## Apache Spark machine library (MLlib)

In [2]:
from pyspark.sql import SparkSession

spark = SparkSession.builder.appName("MyApp").getOrCreate()

## Load sample data

In [5]:
# Use the Spark CSV datasource with options specifying:
# - First line of file is a header
# - Automatically infer the schema of the data
data = spark.read.format("csv").option("header", "true").option("inferSchema", "true").load("data_geo_local.csv")
# databricks
#data = spark.read.format("csv").option("header", "true").option("inferSchema", "true").load("/databricks-datasets/samples/population-vs-price/data_geo.csv")

data.cache() # Cache data for faster reuse

DataFrame[2014 rank: int, City: string, State: string, State Code: string, 2014 Population estimate: int, 2015 median sales price: double]

View the data in tabular form

In [None]:
display(data)

2014 rank,City,State,State Code,2014 Population estimate,2015 median sales price
101,Birmingham,Alabama,AL,212247.0,162.9
125,Huntsville,Alabama,AL,188226.0,157.7
122,Mobile,Alabama,AL,194675.0,122.5
114,Montgomery,Alabama,AL,200481.0,129.0
64,Anchorage[19],Alaska,AK,301010.0,
78,Chandler,Arizona,AZ,254276.0,
86,Gilbert[20],Arizona,AZ,239277.0,
88,Glendale,Arizona,AZ,237517.0,
38,Mesa,Arizona,AZ,464704.0,
148,Peoria,Arizona,AZ,166934.0,


## Prepare and visualize data

In this linear regression example, the label is the 2015 median sales price and the feature is the 2014 Population Estimate. That is, you use the feature (population) to predict the label (sales price).

In [None]:
from pyspark.sql.functions import col

# First drop rows with missing values
data = data.dropna() # drop rows with missing values
# rename the feature and label columns, replacing spaces with _
exprs = [col(column).alias(column.replace(' ', '_')) for column in data.columns]

To simplify the creation of features, register a UDF to convert the feature (`2014_Population_estimate`) column vector to a `VectorUDT` type and apply it to the column.

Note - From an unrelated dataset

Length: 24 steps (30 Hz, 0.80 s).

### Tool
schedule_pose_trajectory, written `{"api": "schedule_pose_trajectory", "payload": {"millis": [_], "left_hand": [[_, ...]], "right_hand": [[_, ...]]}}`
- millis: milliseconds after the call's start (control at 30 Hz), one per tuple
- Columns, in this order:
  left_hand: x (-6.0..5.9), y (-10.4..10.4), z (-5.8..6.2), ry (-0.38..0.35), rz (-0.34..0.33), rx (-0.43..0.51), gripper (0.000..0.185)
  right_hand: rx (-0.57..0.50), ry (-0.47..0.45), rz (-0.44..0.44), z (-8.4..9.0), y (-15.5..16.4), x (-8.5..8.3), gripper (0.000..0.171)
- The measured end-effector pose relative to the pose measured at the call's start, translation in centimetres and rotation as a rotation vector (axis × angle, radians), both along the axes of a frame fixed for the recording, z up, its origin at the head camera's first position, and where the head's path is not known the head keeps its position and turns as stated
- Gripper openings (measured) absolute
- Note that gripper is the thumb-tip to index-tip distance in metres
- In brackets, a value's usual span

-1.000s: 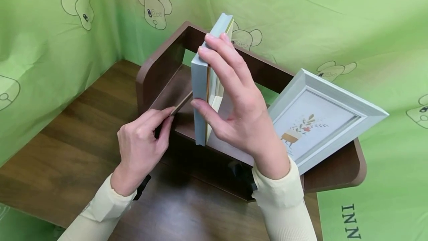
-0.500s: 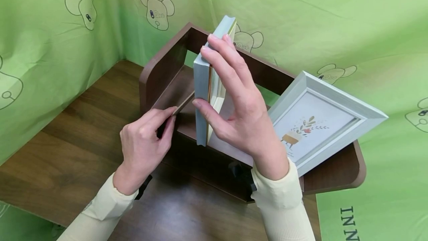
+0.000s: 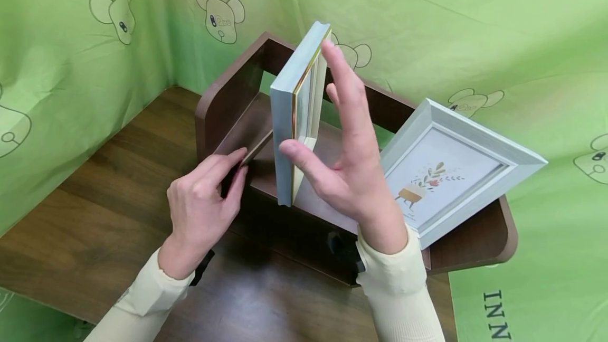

#### UDF = User-Defined Function

Spark ships with a large catalogue of SQL functions, but real-world logic (domain-specific parsing, proprietary scoring rules, complex geo math, etc.) often isn’t covered. A UDF lets you drop into *your* language (Python, Scala, Java, R) to express that logic.

Use a UDF when:  

• No built-in expression can do the job.  
• The logic is complex but not latency-critical.  

**Key takeaways**

• A UDF extends Spark’s function library with custom code.  
• Easy to write; potentially expensive to run (serialization + no optimization).  
• Prefer built-ins; fall back to vectorized (Pandas) UDFs or native Scala UDFs when custom logic is unavoidable.

In [None]:
from pyspark.ml.linalg import Vectors, VectorUDT

spark.udf.register("oneElementVec", lambda d: Vectors.dense([d]), returnType=VectorUDT())
tdata = data.select(*exprs).selectExpr("oneElementVec(2014_Population_estimate) as features", "2015_median_sales_price as label")

In [None]:
display(tdata)

features,label
"{""type"":""1"",""size"":null,""indices"":null,""values"":[""212247.0""]}",162.9
"{""type"":""1"",""size"":null,""indices"":null,""values"":[""188226.0""]}",157.7
"{""type"":""1"",""size"":null,""indices"":null,""values"":[""194675.0""]}",122.5
"{""type"":""1"",""size"":null,""indices"":null,""values"":[""200481.0""]}",129.0
"{""type"":""1"",""size"":null,""indices"":null,""values"":[""1537058.0""]}",206.1
"{""type"":""1"",""size"":null,""indices"":null,""values"":[""527972.0""]}",178.1
"{""type"":""1"",""size"":null,""indices"":null,""values"":[""197706.0""]}",131.8
"{""type"":""1"",""size"":null,""indices"":null,""values"":[""346997.0""]}",685.7
"{""type"":""1"",""size"":null,""indices"":null,""values"":[""3928864.0""]}",434.7
"{""type"":""1"",""size"":null,""indices"":null,""values"":[""319504.0""]}",281.0


## Perform linear regression

We run two different linear regression models using different regularization parameters to determine how well either of these two models predict the *sales price* (label) based on the *population* (feature).

### Build the model

In [None]:
# Import LinearRegression class
from pyspark.ml.regression import LinearRegression

# Define LinearRegression algorithm
lr = LinearRegression()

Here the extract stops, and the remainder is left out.